What is the Perfume Project?

This blog is a constantly evolving forum for thoughts on perfume, perfume-making, plants (especially orchids and flora of the Pacific Northwest) and life in general. It started out chronicling the adventures of Olympic Orchids Perfumes, established in July 2010, and has expanded in other directions. A big part of the blog is thinking about the ongoing process of learning and experimentation that leads to new perfumes, the exploration of perfumery materials, the theory and practice of perfume making, the challenges of marketing perfumes and other fragrance products, and random observations on philosophy and society. Spam comments will be marked as such and deleted; any comments that go beyond the boundaries of civil discourse will also be deleted. I am grateful to all of you, the readers, who contribute to the blog by commenting and making this a truly interactive perfume project.

Sunday, December 22, 2013


A couple of days ago I wrote about reformulating Little Stars, but as I’ve been working on it, it’s quickly morphed into a different genus of white-flowered, night-fragrant orchid, an angraecoid of some sort. Angraecoid orchids are native to East Africa and Madagascar, where they grow in dry forest areas, but smell strangely similar to the South American Brassavola species after which Little Stars was named. I think I'll call the new formula African Orchid - dibs on the name, people! You saw it here first. 

Little Stars has its fans, so I decided not to pull it entirely, just supplement it with a new white night-fragrant orchid scent. Angraecum orchids have a fragrance reminiscent of jasmine, ylang-ylang, carnation, and sometimes root beer. Those main heart notes are combined with my special orchid 17 accord, which gives it a moist, soft, dark, brooding touch, along with a base of high-end musks and light vanilla. 

I’ve tried several iterations of the first mod and am liking it quite a bit. It takes a while for the materials to blend, so there’s a waiting period to see exactly how it will turn out, then more waiting periods as it goes through the initial series of tweaks to get the proportions of everything right and add whatever modifying notes it needs. I already like it better than the original Little Stars, though. It’s lighter and more juicy, less in-your-face woody, less heavy on the ylang-ylang, which can be overpowering, and smoother, with a tiny bit of a fruity accent. It’s actually more like a real, natural orchid fragrance.

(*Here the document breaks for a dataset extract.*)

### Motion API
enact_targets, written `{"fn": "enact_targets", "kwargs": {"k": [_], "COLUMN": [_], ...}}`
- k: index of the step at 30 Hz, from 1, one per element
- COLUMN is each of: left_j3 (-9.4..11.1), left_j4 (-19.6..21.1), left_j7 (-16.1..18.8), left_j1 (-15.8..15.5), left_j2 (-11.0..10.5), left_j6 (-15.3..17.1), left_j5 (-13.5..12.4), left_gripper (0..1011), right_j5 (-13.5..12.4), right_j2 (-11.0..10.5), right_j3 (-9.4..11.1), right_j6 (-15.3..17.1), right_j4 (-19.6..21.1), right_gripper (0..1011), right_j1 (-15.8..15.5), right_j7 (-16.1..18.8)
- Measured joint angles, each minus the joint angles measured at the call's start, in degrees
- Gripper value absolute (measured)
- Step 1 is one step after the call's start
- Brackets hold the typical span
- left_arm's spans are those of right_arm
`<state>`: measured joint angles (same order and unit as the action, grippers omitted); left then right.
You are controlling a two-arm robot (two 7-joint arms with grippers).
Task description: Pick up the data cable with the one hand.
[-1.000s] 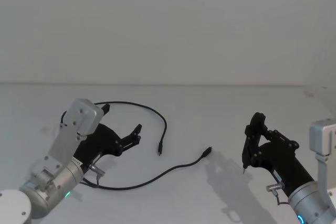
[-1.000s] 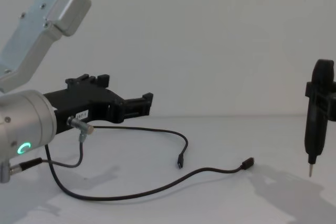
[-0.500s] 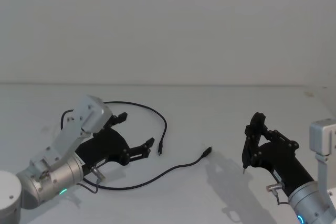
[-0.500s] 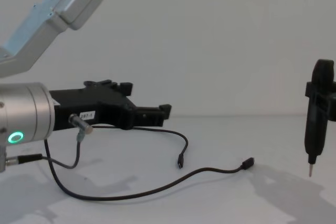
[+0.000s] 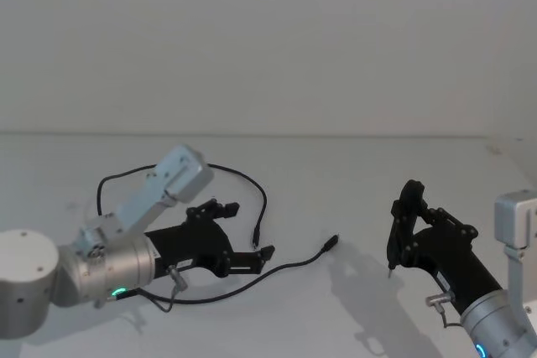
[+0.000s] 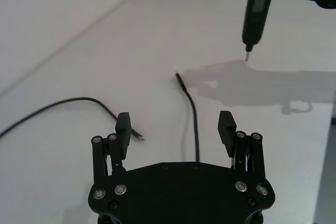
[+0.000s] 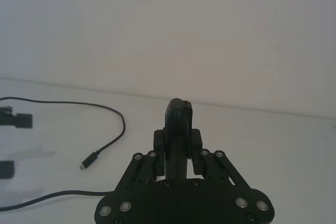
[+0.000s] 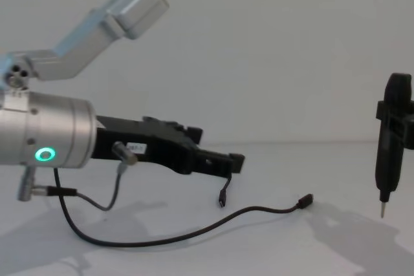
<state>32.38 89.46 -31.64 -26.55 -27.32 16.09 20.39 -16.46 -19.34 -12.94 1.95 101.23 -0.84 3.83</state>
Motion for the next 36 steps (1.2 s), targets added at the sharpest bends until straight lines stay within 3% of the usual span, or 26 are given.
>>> {"fn": "enact_targets", "kwargs": {"k": [13, 22, 36], "left_j3": [4.11, 6.29, 8.68], "left_j4": [-7.67, -11.25, -13.94], "left_j7": [-2.91, -3.02, -2.41], "left_j1": [-6.8, -9.35, -11.09], "left_j2": [4.64, 6.77, 8.15], "left_j6": [8.23, 12.16, 15.94], "left_j5": [0.97, 1.07, 0.6], "left_gripper": [1001, 1001, 1001], "right_j5": [0.0, 0.0, 0.0], "right_j2": [0.0, 0.0, 0.0], "right_j3": [0.0, 0.0, 0.0], "right_j6": [0.0, 0.0, 0.0], "right_j4": [0.0, 0.0, 0.0], "right_gripper": [279, 279, 279], "right_j1": [0.0, 0.0, 0.0], "right_j7": [0.0, 0.0, 0.0]}}
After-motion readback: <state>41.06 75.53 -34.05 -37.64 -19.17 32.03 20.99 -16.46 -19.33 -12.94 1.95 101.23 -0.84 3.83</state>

I’m going to work on African Orchid over the holidays, as well as a few other new formulas. Testers should finally be getting a package of things to smell in January! With luck, I'll be able to launch it at the San Francisco Fragrance Salon in March. 

[Angraecum sesquipedale photo is mine; East African baobab tree photo adapted from Wikimedia]

1 comment:

  1. I'm looking forward to testing the new African Orchid and what ever else is in the pipeline! In the meantime it seems like an Olympic Amber day to me.